Bacteriophage anti-defense genes that neutralize TIR and STING immune responses

Programmed cell suicide of infected bacteria, known as abortive infection (Abi), serves as a central immune defense strategy to prevent the spread of bacteriophage viruses and other invasive genetic elements across a population. Many Abi systems utilize bespoke cyclic nucleotide immune messengers generated upon infection to rapidly mobilize cognate death effectors. Here, we identify a large family of bacteriophage nucleotidyltransferases (NTases) that synthesize competitor cyclic dinucleotide (CDN) ligands, inhibiting NAD-depleting TIR effectors activated by a STING CDN sensor domain.

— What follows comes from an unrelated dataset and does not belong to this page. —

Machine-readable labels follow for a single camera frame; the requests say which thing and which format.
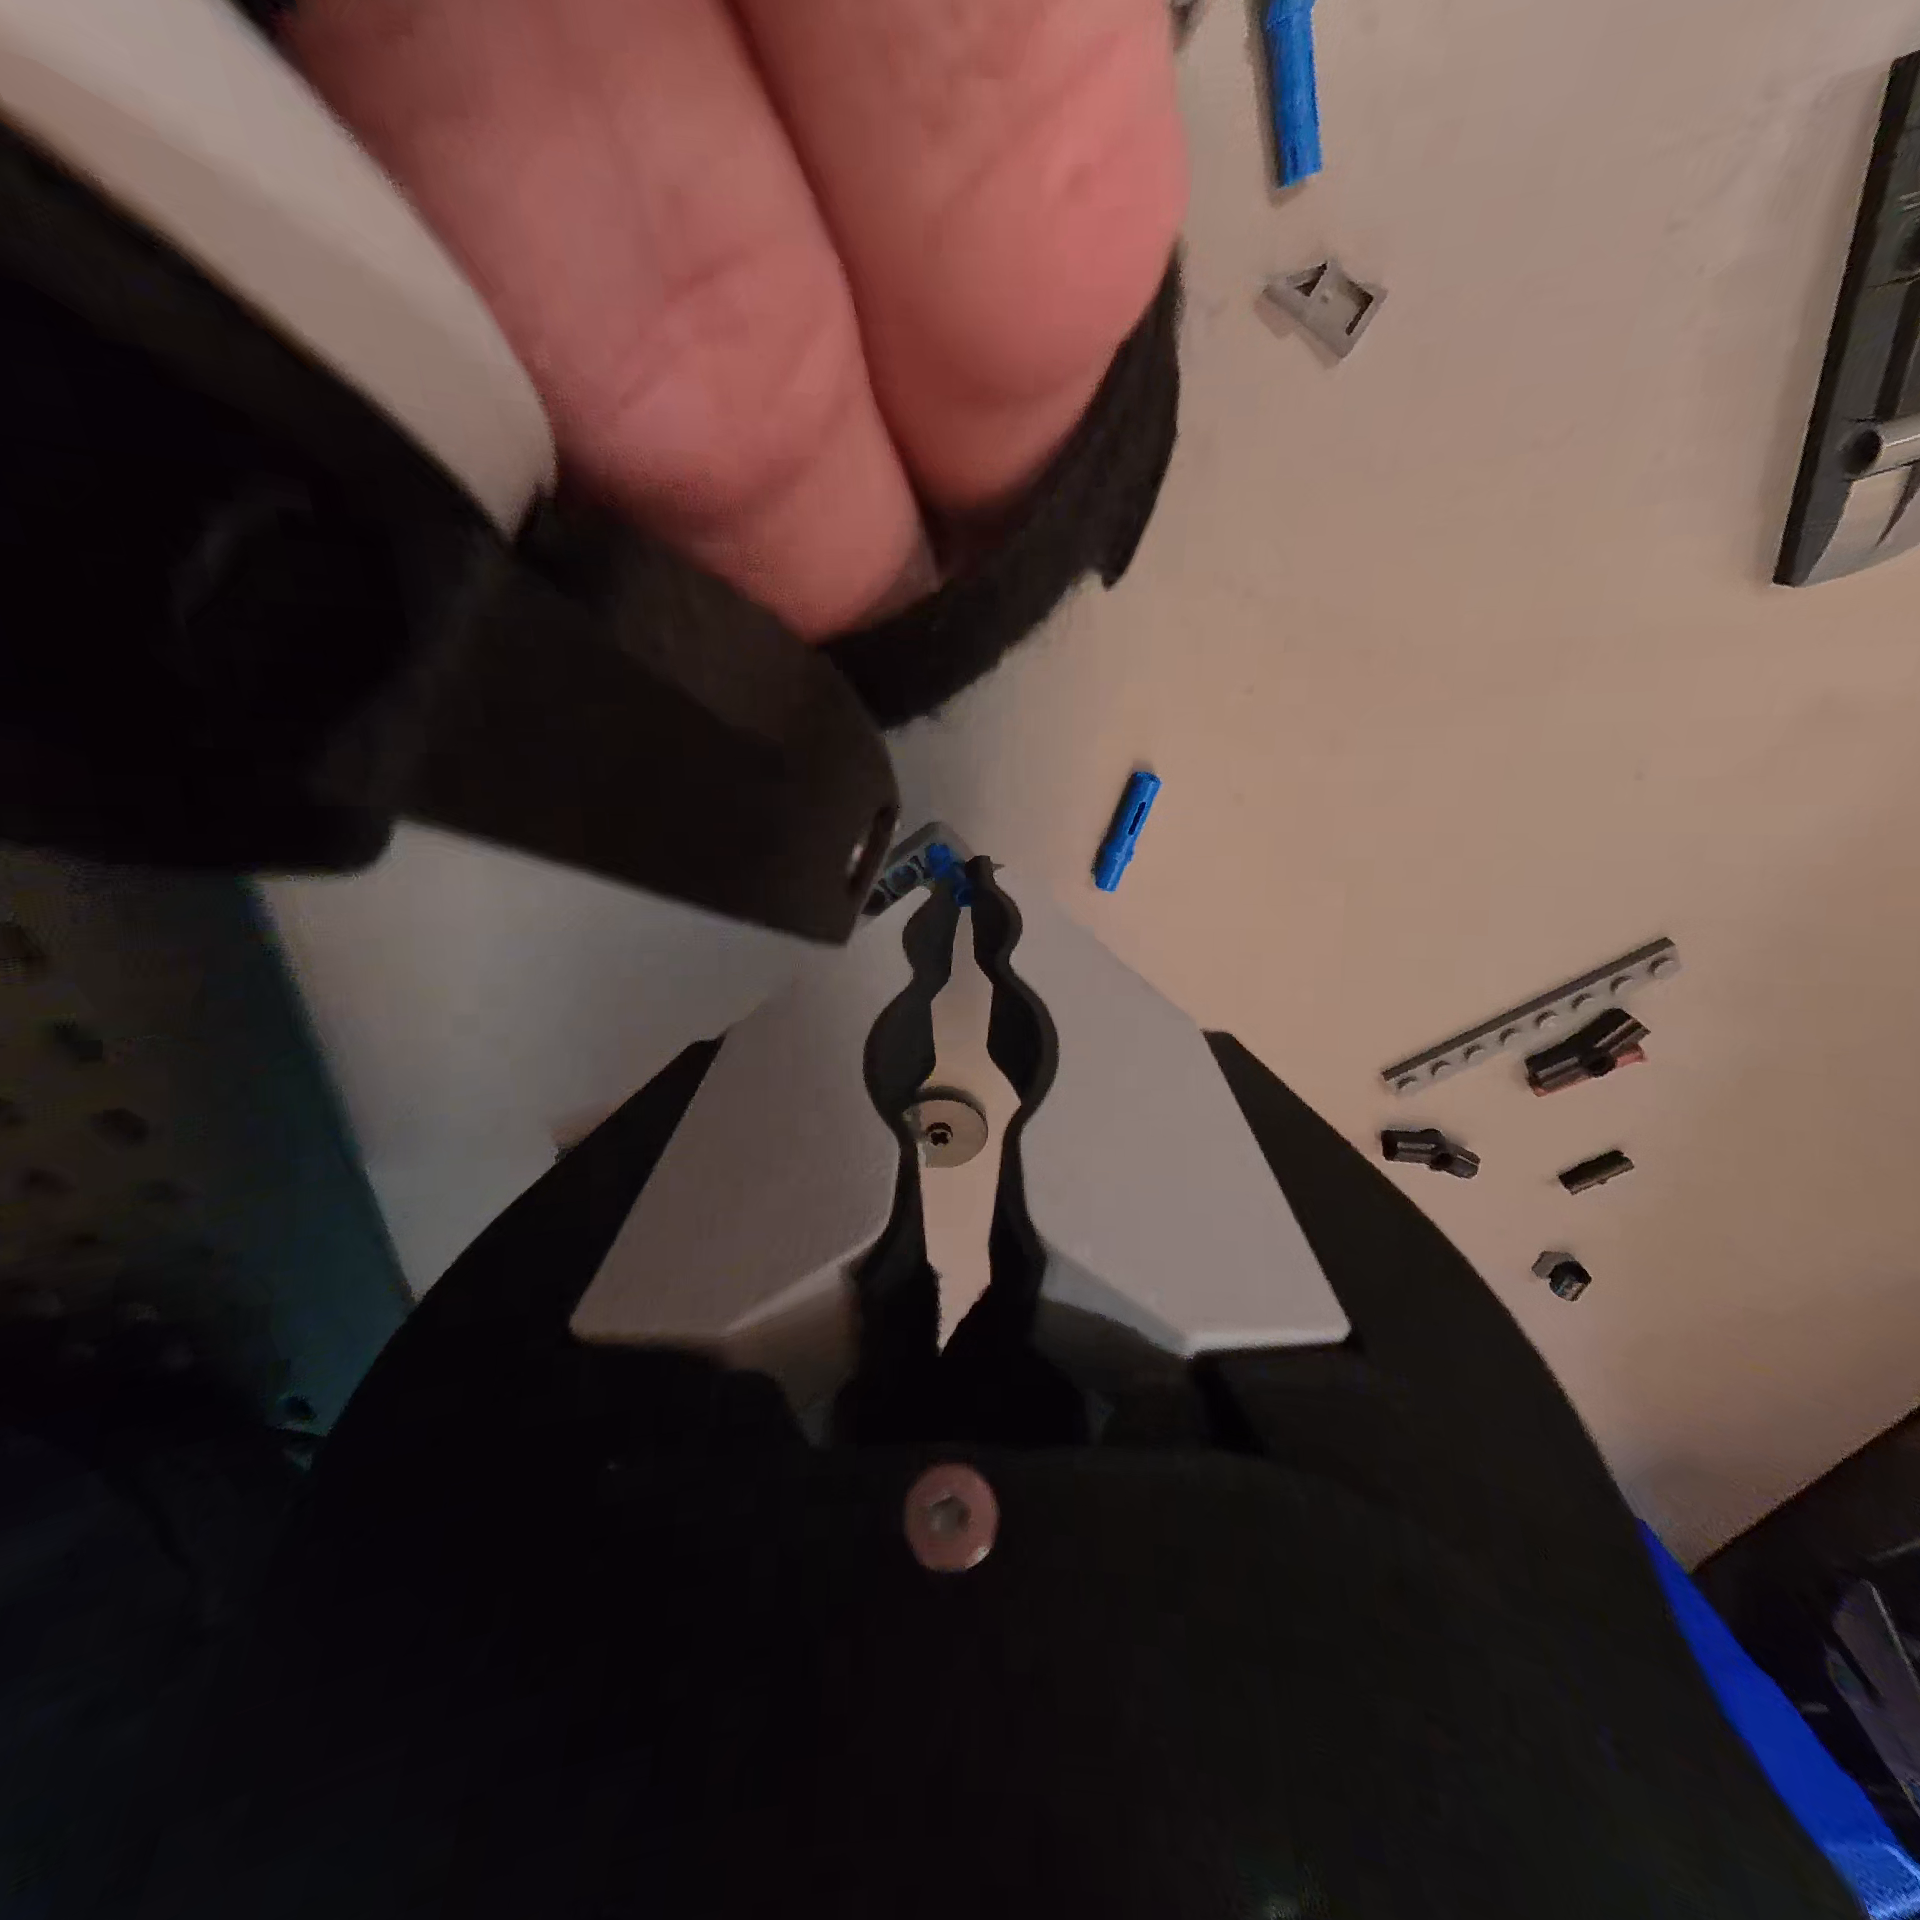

Virus NTase genes are positioned within genomic regions containing other anti-defense genes, and through a functional screen, we uncover candidate anti-cell suicide (Acs) genes that confer protection against TIR-STING cytotoxicity. We show that a virus MazG-like pyrophosphatase identified in the screen, Acs1, depletes the starvation alarmone (p)ppGpp, impairing activation of the MazF suicide toxin. Phage NTases and counter-defenses like Acs1 preserve host viability to ensure virus propagation, and may be exploited as tools to modulate TIR and STING immune responses.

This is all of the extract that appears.